## Exercise aim
Could you reproduce, word for word, everything below from the line containing "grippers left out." down to the line containing "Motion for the", with both of those lines included and no others?

## Information supplied
━━━━━━━━━━
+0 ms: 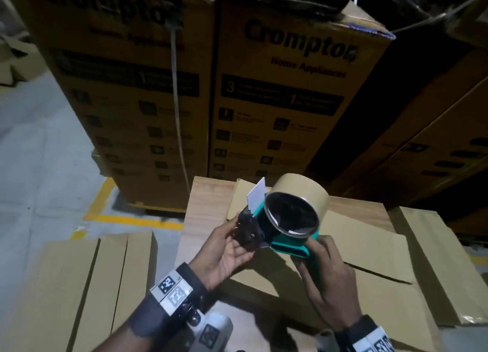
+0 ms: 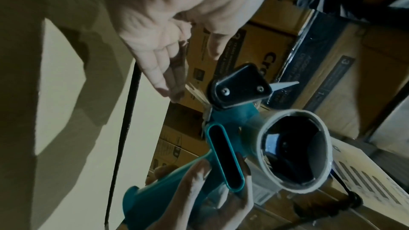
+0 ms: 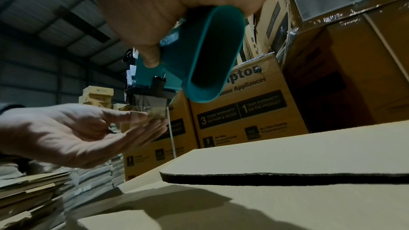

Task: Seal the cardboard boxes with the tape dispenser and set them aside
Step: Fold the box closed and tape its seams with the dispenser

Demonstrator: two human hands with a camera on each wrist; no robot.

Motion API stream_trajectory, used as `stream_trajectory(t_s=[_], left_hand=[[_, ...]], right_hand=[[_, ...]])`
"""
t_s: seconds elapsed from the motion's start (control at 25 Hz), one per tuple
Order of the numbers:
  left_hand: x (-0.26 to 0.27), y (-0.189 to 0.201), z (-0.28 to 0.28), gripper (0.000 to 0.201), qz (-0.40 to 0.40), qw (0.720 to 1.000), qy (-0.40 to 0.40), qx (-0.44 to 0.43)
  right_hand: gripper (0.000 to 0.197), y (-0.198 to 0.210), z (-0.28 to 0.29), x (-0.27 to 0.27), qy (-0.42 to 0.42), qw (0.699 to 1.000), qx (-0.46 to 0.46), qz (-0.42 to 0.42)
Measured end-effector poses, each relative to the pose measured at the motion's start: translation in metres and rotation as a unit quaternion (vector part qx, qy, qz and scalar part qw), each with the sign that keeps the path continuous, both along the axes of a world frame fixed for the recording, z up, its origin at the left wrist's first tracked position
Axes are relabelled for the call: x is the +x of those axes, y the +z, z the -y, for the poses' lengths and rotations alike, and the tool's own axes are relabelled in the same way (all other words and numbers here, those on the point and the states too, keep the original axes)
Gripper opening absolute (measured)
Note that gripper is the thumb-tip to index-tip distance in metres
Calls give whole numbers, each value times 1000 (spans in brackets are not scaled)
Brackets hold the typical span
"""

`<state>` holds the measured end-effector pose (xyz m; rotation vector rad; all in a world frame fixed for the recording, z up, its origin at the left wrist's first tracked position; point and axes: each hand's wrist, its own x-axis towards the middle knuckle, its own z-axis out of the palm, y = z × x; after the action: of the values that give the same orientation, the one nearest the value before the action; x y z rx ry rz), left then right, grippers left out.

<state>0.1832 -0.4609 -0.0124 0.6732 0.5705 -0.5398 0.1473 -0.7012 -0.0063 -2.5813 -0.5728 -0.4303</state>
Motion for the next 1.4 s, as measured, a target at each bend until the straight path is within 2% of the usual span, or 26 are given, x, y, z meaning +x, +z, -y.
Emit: stream_trajectory(t_s=[0.08,0.24,0.36,0.52,0.68,0.76,0.92,1.04,1.08,1.16,1.24,1.4], left_hand=[[3,-4,8,22,-2,999,15,50],[9,-15,8,16,15,985,47,167],[6,-17,-1,16,24,984,59,163],[3,-18,-14,21,-1,993,58,101],[7,-16,-28,20,-20,995,57,74],[11,-17,-33,14,-3,994,56,94],[24,-25,-34,25,50,975,65,207],[33,-33,-51,7,71,961,107,246],[37,-41,-64,19,75,954,136,258],[45,-48,-87,29,78,944,165,275],[50,-54,-95,32,95,945,150,275],[56,-64,-92,35,109,955,110,254]], right_hand=[[51,0,2,4,14,1000,6,-19],[46,-1,12,15,45,998,32,-39],[46,-1,20,26,82,993,64,-50],[55,-3,21,36,119,988,80,-54],[48,-4,19,43,147,986,66,-48],[49,-2,17,47,158,984,60,-57],[46,4,8,56,171,980,51,-84],[50,13,26,60,161,983,15,-87],[51,15,39,62,153,984,11,-89],[61,17,63,65,136,985,17,-102],[64,18,72,72,125,986,3,-112],[55,15,67,85,141,983,-21,-118]])
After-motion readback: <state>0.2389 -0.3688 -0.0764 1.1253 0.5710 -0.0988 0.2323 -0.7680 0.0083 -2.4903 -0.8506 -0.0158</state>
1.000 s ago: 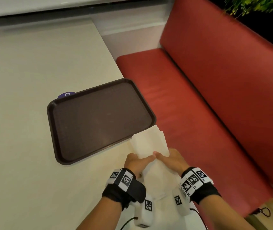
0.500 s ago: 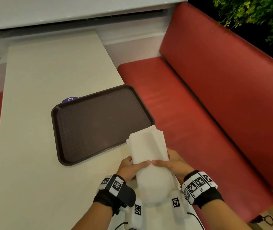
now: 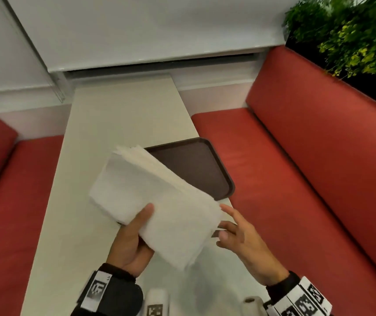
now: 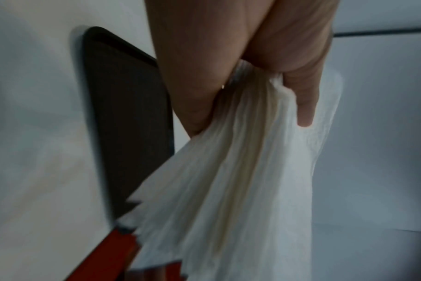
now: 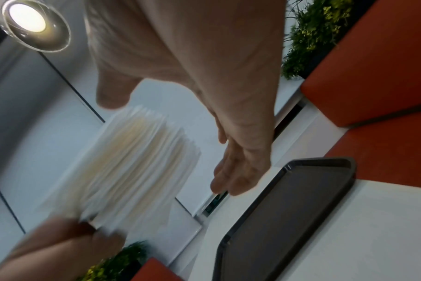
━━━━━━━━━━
## Task solution
`<state>` holds the measured end-effector pose (xyz m; rotation vector rad; all in a world frame fixed for the recording, z up, its origin at the left wrist's first tracked position; point and axes: each hand's wrist, its own x-axis towards the middle knuckle, its own z-axis out of the palm, y = z × x; after the action: of the values that give the same orientation, the one nearest the value before the action; x y z rx ry rz), left then right, grippers left out.

<state>0.1832 -0.4609 -0.0124 0.6732 0.5705 -0.5398 0.1473 -0.7012 -0.0063 -2.5813 -0.5728 -0.4303</state>
Motion for the next 1.4 s, as measured, a target at each bend until the straight path is within 2% of the usual span, or 26 are given, x, y, z meaning +x, +z, -y.

The exercise requires no more work.